Jiangsu Tongli Risheng Machinery Co.Ltd(605286) : Jiangsu Tongli Risheng Machinery Co.Ltd(605286) announcement on receiving the inquiry letter on Jiangsu Tongli Risheng Machinery Co.Ltd(605286) cash acquisition of equity from Shanghai Stock Exchange

Securities code: Jiangsu Tongli Risheng Machinery Co.Ltd(605286) securities abbreviation: Jiangsu Tongli Risheng Machinery Co.Ltd(605286) Announcement No.: 2022024 Jiangsu Tongli Risheng Machinery Co.Ltd(605286)

With regard to the announcement of receiving the inquiry letter on the cash acquisition of equity by Jiangsu Jiangsu Tongli Risheng Machinery Co.Ltd(605286) Machinery Co., Ltd. from Shanghai Stock Exchange, the board of directors and all directors of the company guarantee that there are no false records, misleading statements or major omissions in the contents of this announcement, and bear legal liabilities for the authenticity, accuracy and integrity of its contents in accordance with the law Jiangsu Tongli Risheng Machinery Co.Ltd(605286) (hereinafter referred to as “the company”) received the inquiry letter on the acquisition of equity by Jiangsu Tongli Risheng Machinery Co.Ltd(605286) cash from Shanghai Stock Exchange on March 19, 2022 (shgh [2022] No. 0192, hereinafter referred to as “the inquiry letter”). According to the relevant regulations of Shanghai Stock Exchange, the full text of the inquiry letter is hereby announced as follows: ” Jiangsu Tongli Risheng Machinery Co.Ltd(605286) :

On March 18, 2022, your company disclosed that it planned to terminate the issue of shares and pay cash to purchase assets and raise supporting funds, and at the same time, it was changed to acquire 51% equity of Beijing Tianqi Hongyuan new energy technology Co., Ltd. (hereinafter referred to as “Tianqi Hongyuan” or “the target company”) in cash. In accordance with article 13.1.1 of the stock listing rules of the exchange, your company is hereby requested to verify and disclose the following matters.
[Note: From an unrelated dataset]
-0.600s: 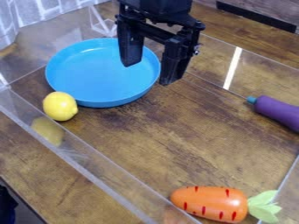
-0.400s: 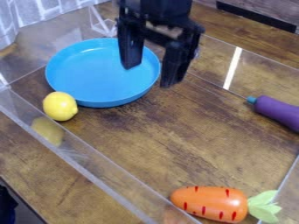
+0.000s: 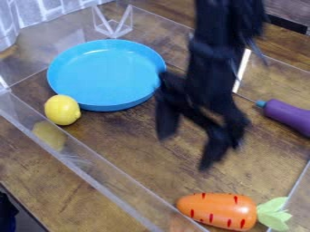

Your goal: Move the carrot to the right side

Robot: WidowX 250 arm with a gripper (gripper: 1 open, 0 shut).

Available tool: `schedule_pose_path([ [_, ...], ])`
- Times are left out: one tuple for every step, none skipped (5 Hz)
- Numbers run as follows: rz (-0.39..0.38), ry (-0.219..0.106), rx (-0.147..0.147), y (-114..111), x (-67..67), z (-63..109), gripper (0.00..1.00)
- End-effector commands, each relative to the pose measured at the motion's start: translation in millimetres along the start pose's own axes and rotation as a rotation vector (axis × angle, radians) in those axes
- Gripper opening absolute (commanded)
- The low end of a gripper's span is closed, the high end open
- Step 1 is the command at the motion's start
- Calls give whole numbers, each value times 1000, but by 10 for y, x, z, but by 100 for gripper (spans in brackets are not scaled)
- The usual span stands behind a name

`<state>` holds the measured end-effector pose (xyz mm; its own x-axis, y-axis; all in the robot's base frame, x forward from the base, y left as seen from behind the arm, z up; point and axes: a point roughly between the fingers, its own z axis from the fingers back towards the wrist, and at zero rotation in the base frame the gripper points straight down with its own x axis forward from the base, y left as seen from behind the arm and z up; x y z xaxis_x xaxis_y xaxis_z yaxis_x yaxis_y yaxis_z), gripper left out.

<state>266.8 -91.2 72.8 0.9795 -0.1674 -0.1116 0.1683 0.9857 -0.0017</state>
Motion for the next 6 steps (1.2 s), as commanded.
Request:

1. On programme adjustment. The company’s preliminary plan disclosed that it plans to issue shares and pay cash to acquire 51% equity of Tianqi Hongyuan, which needs to be submitted to the M & A Review Committee of CSRC for review. Today, the company disclosed that it plans to terminate the previous scheme and change it to cash. The transaction price is RMB 71.8 million. It is not expected to constitute a major asset restructuring and does not need to be submitted to the general meeting of shareholders for deliberation. The company is requested to verify and make supplementary disclosure: (1) the reason and rationality of the adjustment of the transaction plan from issuing shares and paying cash to purchase assets to cash acquisition, and whether it is to avoid performing the subsequent approval procedures; (2) The specific process and important time nodes of the transaction plan shall be significantly adjusted to clarify whether there are problems such as untimely, inaccurate, incomplete and insufficient risk tips in the information disclosure. The sponsor is invited to comment.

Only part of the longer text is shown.